To my surprise and displeasure, I discovered 2 of my staff had responded to a letter of complaint threatening legal action this week. I won’t knock them for showing initiative, but the response was aggressive, verbose and quoted endless contractual clauses. Life is often frustrating and boring enough for both sides of a disagreement to be ploughing through waffle and obfuscation.
There’s a simple formula for composing a letter, to authority. An authority can be anything that appears to be a profession, so something from HMRC (Her Majesty’s Revenue and Customs) or the DWP, (the Department for Work and Pensions), the police, or in this instance a person who will refer the letter to a solicitor.
Follow these steps:
- You bought something from us
- We explained the system
- You expected something outside of the agreement
- We don’t owe you any money
- There might be a solution
- Contact me for a chat so we can sort something out like sensible people
Then, you put into plain English the points above.
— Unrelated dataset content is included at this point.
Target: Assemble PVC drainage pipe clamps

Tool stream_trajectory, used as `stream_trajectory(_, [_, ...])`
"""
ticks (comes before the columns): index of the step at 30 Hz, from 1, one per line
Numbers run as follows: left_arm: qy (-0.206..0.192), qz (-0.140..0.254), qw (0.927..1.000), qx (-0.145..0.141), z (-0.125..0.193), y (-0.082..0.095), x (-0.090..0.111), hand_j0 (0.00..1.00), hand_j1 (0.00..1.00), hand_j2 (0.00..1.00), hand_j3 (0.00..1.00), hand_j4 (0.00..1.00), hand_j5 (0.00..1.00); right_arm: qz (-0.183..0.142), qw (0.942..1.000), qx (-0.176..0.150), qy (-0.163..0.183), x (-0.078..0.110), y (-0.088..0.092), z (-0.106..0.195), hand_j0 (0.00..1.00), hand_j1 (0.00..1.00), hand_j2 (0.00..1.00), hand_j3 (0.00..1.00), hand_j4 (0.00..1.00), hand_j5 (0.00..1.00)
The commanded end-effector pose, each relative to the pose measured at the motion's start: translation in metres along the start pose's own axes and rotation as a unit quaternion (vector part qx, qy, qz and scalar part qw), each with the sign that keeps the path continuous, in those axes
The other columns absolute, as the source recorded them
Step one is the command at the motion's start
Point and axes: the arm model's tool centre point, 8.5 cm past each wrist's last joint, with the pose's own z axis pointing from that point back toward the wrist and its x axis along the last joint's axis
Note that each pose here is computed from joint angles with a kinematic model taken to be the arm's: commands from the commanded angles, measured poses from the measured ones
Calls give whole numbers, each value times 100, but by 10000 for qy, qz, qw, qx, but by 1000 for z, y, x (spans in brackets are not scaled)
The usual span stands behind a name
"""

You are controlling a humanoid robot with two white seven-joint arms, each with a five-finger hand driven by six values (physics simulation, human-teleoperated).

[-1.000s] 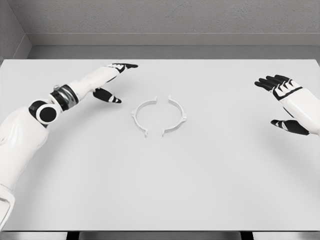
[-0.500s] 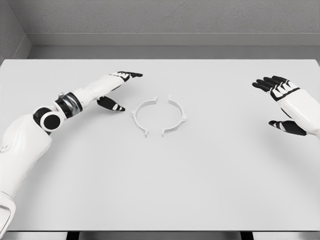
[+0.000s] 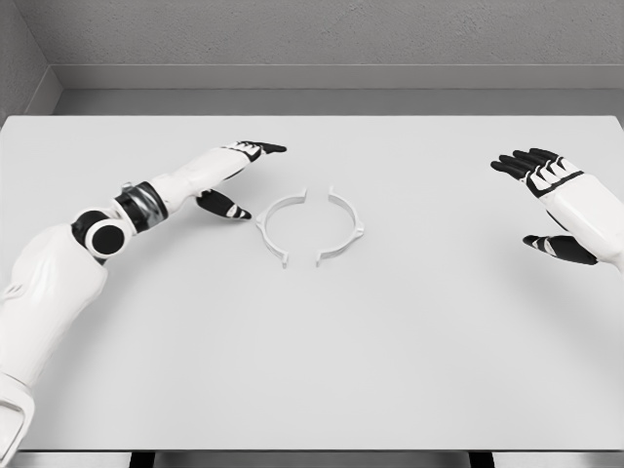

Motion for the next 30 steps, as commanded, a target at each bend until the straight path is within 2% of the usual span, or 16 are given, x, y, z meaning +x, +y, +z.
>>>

The points can be amended slightly to fit almost every circumstance. Make one sentence, or at maximum a single paragraph, to make each point. Whilst writing it, try to imagine you are writing a script for a BBC newsreader.
It should be borne in mind, that even if you (or your company) is not at fault, making a token gesture will not only avoid the expense of management time in dealing with the behemoth of a court system, it will more often than not result in tremendous good feeling from the aggravated party, they’ll probably end extolling the virtues of your brand forever.
If the above doesn’t prompt a dialogue that results in an amicable agreement then the future response is usually along the lines of; “sorry you have decided to go legal…..”
Please note: This is advice from some bloke off the internet, take it for what it is. If the threat of legal action is because you’ve done something horrendous, get a lawyer.